__Directions__
In the records below, find the line with "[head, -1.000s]" and the line with "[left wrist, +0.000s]". Print both exactly, along with every line between them, and no other line.

Collected data entries:
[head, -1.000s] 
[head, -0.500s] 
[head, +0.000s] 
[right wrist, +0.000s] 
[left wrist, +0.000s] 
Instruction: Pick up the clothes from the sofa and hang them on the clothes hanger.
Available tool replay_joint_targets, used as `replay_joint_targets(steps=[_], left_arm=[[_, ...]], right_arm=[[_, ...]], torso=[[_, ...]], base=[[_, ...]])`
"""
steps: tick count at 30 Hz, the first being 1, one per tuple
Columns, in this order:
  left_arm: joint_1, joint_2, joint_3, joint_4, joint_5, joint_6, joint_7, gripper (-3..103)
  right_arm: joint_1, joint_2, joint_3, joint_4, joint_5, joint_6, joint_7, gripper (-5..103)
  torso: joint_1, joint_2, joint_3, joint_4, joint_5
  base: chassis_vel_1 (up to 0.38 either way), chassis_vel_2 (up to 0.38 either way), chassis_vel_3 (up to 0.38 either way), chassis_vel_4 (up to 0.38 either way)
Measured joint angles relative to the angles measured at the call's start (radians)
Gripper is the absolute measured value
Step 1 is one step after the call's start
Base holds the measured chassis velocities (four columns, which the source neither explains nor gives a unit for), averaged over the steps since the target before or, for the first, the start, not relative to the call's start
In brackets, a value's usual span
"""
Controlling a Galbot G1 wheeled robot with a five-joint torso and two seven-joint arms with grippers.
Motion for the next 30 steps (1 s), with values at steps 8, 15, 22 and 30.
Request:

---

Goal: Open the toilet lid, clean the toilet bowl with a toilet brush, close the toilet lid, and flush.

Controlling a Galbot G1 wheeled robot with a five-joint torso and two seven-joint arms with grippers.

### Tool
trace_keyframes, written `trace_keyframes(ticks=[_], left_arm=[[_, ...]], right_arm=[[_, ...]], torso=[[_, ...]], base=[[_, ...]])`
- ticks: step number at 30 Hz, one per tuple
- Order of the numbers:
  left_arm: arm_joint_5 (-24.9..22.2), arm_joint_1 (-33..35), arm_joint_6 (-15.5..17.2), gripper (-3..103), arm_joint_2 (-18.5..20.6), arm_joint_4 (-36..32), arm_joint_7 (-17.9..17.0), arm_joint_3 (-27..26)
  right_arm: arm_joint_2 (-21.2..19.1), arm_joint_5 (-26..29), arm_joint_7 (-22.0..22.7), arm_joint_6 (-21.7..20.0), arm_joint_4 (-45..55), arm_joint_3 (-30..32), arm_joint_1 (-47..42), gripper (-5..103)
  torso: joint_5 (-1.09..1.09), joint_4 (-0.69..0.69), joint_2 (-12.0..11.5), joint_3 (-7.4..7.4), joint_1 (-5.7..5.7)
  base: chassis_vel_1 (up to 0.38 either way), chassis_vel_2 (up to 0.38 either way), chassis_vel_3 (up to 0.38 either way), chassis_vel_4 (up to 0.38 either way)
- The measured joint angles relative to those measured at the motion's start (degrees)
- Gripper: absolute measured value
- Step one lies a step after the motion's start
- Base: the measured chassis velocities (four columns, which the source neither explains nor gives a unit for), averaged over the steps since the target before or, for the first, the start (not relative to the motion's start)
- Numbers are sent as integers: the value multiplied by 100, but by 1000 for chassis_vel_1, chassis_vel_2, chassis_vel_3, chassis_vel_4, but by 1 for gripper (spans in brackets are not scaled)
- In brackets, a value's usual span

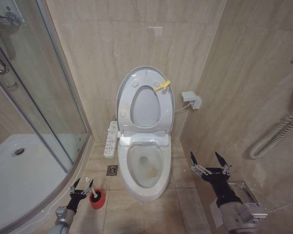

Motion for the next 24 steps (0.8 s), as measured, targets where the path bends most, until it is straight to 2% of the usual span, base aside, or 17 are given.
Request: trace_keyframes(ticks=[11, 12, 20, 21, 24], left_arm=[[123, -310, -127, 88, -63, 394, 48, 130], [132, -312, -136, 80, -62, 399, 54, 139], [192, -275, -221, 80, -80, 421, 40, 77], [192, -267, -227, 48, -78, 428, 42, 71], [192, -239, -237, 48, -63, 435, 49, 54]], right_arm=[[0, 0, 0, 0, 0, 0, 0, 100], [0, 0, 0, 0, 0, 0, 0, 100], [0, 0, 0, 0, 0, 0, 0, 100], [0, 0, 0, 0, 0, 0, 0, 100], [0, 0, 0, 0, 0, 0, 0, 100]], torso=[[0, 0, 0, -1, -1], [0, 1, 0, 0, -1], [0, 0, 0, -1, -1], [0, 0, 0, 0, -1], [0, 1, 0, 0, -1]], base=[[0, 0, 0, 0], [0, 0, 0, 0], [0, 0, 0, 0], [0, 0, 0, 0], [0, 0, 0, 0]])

__Response to the task__
[head, -1.000s] 
[head, -0.500s] 
[head, +0.000s] 
[right wrist, +0.000s] 
[left wrist, +0.000s] 

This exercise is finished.